Pentingnya opini yang kita sampaikan tetapi kita harus memikirkan apakah yang
disampaikan itu bersifat provokatif atau tidak. Karena opini merupakan sesuatu bagian
yang sangat penting, kita tidak tahu apa yang kita sampaikan belum tentu bisa diterima
semua kalangan.
2. Mengetahui isu tersebut secara detail.
Dalam menyampaikan sebuah pendapat kita perlu mengetahui terlebih dahulu dalam
informasinya agar kita beropini dapat dengan jelas dan terarah. Saat ini sedang marak
oknum yang dengan sengaja memputar balikan isu yang dibuat dan di publish untuk
menimbulkan sebuah perpecahan. Maka dari itu kita harus mengetahui isu tersebut secara
detail agar tidak menimbulkan berita/informasi yang misleading.
3. Memikirkan kembali pendapat/informasi yang akan disampaikan.
Terkadang, ketika mengutarakan pendapatnya, kita tidak mempertimbangkan
kemungkinan dampak dari pendapat yang telah disampaikan. Untuk itu kita perlu
mempertimbangkan kembali sudut pandang yang ingin kita sampaikan. Karena apa yang
menurut kita benar tetapi belum tentu benar bagi mereka, mengingat bahwa media digital
merupakan sebuah platform yang terbuka dimana semua orang dapat bebas berpendapat.
Jadi jika pendapat/informasi yang akan disampaikan bersifat sensitif, maka kita harus
memikirkan lagi sebelum mengeluarkan pendapat/informasi tersebut.
4. Menggunakan bahasa yang sopan dan santun.
Dalam penyampaian pendapat sebaiknya disampaikan dengan cara dan bahasa yang baik
dan sopan. Perlu harus selalu diingat bahwa cara-cara kita di dunia digital juga tentu
punya tata krama yang perlu tercermin. Di dalam media digital juga ditunjukkan nilai-
nilai entitas kita sebagai bangsa.

Kesimpulan
Menurut kami aktivitas yang terjadi di internet tidak dapat dilepaskan dari faktor manusia dan
akibat hukumnya juga bersinggungan dengan manusia di masyarakat yang berada dalam dunia
fisik, maka kemudian muncul pemikiran tentang perlunya aturan hukum untuk mengatur
aktivitas-aktivitas di dalam ruang maya tersebut.

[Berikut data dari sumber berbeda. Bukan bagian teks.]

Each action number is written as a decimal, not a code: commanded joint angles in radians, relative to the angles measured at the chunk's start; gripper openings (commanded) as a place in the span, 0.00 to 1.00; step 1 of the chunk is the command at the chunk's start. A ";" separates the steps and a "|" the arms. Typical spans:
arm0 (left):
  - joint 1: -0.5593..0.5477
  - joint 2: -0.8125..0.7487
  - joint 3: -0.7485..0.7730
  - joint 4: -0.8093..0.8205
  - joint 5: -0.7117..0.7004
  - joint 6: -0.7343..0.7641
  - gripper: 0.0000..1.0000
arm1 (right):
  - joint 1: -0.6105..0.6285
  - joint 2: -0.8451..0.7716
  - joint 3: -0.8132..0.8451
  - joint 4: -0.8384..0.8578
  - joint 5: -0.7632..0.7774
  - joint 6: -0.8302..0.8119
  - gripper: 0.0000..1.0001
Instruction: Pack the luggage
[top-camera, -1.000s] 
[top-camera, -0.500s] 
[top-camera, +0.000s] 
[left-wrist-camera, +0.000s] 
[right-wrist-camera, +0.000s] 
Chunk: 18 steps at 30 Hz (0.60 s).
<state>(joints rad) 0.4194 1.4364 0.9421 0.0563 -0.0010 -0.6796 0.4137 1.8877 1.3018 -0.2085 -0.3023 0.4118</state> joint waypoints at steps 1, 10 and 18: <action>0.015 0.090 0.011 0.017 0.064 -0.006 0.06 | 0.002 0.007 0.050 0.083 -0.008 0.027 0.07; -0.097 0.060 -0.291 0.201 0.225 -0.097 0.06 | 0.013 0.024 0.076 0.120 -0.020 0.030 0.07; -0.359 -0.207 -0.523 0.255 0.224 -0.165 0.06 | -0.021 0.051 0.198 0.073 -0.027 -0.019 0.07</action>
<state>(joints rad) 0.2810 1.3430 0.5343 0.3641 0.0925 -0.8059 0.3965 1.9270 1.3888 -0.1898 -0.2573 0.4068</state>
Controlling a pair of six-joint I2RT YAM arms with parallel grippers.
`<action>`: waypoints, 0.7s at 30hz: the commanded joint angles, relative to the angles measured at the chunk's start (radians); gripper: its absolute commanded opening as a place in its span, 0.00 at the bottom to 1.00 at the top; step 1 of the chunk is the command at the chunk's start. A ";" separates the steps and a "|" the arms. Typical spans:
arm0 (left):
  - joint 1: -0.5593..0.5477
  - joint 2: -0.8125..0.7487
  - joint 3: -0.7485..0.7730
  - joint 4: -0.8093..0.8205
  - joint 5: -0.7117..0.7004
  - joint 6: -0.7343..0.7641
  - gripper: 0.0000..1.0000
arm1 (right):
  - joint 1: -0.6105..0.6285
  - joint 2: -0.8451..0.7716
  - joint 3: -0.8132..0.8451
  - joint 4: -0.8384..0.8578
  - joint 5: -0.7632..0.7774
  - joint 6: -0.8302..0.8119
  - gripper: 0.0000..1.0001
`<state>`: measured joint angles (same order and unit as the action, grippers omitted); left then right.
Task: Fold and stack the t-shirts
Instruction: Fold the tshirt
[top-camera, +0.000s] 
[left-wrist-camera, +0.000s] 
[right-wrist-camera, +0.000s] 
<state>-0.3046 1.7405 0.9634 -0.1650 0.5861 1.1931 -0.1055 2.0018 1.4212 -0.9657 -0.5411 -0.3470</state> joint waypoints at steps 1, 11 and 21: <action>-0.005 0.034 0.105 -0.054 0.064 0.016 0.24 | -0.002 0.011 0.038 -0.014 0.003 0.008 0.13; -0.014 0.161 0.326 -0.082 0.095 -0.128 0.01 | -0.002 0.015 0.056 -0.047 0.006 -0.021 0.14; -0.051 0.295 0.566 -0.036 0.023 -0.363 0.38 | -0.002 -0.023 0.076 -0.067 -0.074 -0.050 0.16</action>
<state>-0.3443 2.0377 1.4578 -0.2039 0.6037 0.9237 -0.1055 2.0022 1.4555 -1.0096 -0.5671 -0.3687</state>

Maka sebaiknya sebelum menggunakan media sosial aspek yang perlu diperhatikan adalah
memastikan bahwa dalam memberikan pendapat perlu menggali terlebih dahulu informasi yang
diperoleh apakah informasi tersebut benar-benar valid atau tidak.
Saran
1. Saran kami dalam melakukan pengutaraan pendapat kita sebagai masyarakat dalam
pemanfaatan teknologi informasi harus dilakukan secara baik, bijaksana
bertanggungjawab, efektif, dan efisien, agar dapat diperoleh manfaat yang sebesar-
sebesarnya bagi masyarakat.
2. Pemerintah harus memberikan pemahaman dan sosialisasi Undang-Undang No. 11 Tahun
2008 Tentang Informasi dan Teknologi Informasi (UU ITE) kepada masyarakat yang
diakibatkan adanya perubahan sosial yang belum cukup efektif, sebagaimana terlihat dari
masih maraknya pelanggaran-pelanggaran dalam penggunaan teknologi informasi.